Top of Raw data

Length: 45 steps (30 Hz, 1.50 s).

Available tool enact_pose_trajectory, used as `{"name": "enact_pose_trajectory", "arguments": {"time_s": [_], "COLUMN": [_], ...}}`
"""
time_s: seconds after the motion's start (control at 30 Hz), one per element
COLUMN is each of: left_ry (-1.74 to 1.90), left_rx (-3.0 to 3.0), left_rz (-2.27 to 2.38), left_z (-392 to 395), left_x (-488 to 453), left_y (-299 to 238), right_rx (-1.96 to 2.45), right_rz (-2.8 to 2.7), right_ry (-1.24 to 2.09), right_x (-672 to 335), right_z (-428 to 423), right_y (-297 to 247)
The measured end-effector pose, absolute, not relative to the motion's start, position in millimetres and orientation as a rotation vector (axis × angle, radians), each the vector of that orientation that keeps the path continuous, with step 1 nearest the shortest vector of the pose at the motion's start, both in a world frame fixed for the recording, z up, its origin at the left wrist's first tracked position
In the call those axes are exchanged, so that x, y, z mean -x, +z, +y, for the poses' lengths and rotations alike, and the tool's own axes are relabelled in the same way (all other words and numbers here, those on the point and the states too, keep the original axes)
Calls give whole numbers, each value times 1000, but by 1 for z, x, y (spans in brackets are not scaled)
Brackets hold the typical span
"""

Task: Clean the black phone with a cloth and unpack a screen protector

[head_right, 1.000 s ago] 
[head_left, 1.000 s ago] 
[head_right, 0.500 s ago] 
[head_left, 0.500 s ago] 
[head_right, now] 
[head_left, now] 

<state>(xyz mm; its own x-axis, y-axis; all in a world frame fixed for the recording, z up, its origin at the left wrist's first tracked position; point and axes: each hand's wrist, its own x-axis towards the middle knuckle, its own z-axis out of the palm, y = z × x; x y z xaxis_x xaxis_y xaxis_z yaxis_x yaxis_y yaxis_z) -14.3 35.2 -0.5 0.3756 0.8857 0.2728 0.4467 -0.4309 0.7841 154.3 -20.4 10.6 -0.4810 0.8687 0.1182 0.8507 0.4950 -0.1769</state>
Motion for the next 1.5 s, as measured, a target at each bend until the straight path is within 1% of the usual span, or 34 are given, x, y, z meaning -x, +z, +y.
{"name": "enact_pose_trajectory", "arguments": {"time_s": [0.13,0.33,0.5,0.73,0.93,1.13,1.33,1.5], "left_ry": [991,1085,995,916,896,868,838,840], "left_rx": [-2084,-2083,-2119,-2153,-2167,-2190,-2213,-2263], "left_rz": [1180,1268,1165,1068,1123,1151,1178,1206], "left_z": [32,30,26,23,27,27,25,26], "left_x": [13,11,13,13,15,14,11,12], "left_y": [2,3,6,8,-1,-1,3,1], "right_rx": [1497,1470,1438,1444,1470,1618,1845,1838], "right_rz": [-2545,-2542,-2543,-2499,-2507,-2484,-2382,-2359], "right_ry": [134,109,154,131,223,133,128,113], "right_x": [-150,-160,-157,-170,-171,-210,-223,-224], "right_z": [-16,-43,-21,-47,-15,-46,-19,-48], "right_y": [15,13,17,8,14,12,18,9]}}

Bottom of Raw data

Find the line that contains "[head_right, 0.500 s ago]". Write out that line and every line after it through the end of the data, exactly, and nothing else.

[head_right, 0.500 s ago] 
[head_left, 0.500 s ago] 
[head_right, now] 
[head_left, now] 

<state>(xyz mm; its own x-axis, y-axis; all in a world frame fixed for the recording, z up, its origin at the left wrist's first tracked position; point and axes: each hand's wrist, its own x-axis towards the middle knuckle, its own z-axis out of the palm, y = z × x; x y z xaxis_x xaxis_y xaxis_z yaxis_x yaxis_y yaxis_z) -14.3 35.2 -0.5 0.3756 0.8857 0.2728 0.4467 -0.4309 0.7841 154.3 -20.4 10.6 -0.4810 0.8687 0.1182 0.8507 0.4950 -0.1769</state>
Motion for the next 1.5 s, as measured, a target at each bend until the straight path is within 1% of the usual span, or 34 are given, x, y, z meaning -x, +z, +y.
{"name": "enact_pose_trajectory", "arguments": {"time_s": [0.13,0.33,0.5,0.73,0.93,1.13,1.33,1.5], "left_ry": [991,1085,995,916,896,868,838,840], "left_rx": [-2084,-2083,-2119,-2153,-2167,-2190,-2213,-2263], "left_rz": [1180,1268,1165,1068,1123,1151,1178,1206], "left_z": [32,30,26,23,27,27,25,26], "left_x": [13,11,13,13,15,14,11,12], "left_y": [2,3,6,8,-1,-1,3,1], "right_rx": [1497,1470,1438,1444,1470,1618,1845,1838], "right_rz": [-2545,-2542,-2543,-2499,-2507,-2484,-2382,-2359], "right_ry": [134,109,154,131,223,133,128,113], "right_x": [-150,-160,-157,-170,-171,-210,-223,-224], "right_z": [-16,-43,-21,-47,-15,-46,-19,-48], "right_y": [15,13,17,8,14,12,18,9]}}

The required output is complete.